Chapter Summary
Osborne, David, and Ted Gaebler. 1992. Reinventing Government: How the Entrepreneurial Spirit Is Transforming the Public Sector. Reading, MA: Addison-Wesley.
Chapter 10: Market Oriented Government: Leveraging Change Through the Market
Osborne and Gaebler view cities as markets "vast, complex aggregations of people and institutions, each constantly making decisions and each adjusting to the other's behavior based on the incentives and information available to them" (p. 282). According the the authors, the most effective way for government to meet the public needs of this local 'marketplace' is not through central control, but by steering the decisions and activities of its players through restructuring the marketplace. Government can use policy to leverage the decisions and behavior of individuals, instead of attempting to directly control them through administrative programs.
Osborne and Gaebler believe government does not have the resources to fulfill all of the public's needs. However, by intervention in the market, government can create incentives for the public to find alternative ways to meet these needs. The authors believe the market can play the same role for social and economic activity as computers do for information, using prices as a signaling mechanism to "[process] millions of inputs efficiently and [allow] millions of people to make decisions for themselves."

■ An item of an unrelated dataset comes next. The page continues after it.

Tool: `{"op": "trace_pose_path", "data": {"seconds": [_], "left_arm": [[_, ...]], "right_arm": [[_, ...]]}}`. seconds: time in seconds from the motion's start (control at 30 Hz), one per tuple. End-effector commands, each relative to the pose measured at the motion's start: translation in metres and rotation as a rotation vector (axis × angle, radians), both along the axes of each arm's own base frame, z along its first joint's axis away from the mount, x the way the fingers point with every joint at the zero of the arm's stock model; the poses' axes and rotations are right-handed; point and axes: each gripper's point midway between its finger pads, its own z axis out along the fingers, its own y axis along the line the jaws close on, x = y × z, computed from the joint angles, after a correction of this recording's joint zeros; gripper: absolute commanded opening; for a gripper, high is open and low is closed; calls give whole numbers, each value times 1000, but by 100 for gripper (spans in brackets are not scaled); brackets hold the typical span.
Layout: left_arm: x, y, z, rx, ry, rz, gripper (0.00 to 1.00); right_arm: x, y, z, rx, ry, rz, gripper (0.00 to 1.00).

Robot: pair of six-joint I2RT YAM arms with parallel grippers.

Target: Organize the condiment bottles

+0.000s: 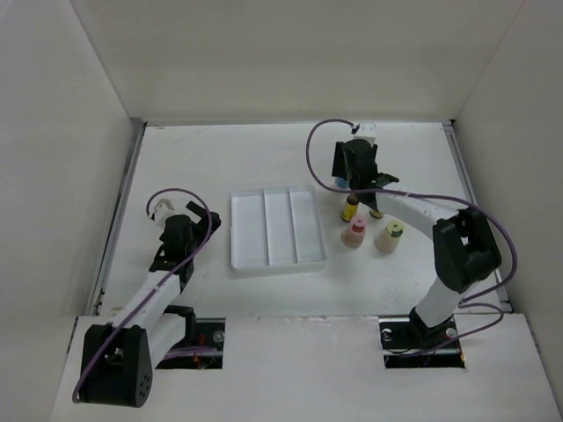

Osborne and Gaebler identify eight problems associated with the programs that government employs to meet society's needs:
- Programs are driven by constituencies, not customers
- Programs are driven by politics, not policy
- Programs create turf, which public agencies defend at all costs
- Programs tend to create fragmented service delivery systems
- Programs are not self-correcting
- Programs that are obsolete rarely die
- Programs rarely achieve the scale necessary to make a significant impact
- Programs normally use commands, not incentives
In order to utilize a market mechanism in substitute of an administrative program in providing goods and services to the public, the good or service to be provided must possess several characteristics: there should be an adequate supply of the good/service and many providers; customers must have adequate purchasing power and a desire to exercise that power; sellers must be easily accessible to buyers, while buyers must have sufficient information about price, quality and risks; and finally, the government should establish rules of the marketplace and adequately police the participants in the market to enforce those rules.
The authors give many examples of ways in which government can restructure the market place many of these have been practiced for some time. Through such activities as setting rules in the market place, facilitating the provision of information, augmenting demand, catalyzing private sector suppliers and new market sectors, creating market institutions, risk sharing, and regulation through the application of market-oriented incentives, government can reinvent itself to implement any agenda - an agenda that should be determined not only by government, but also by the community.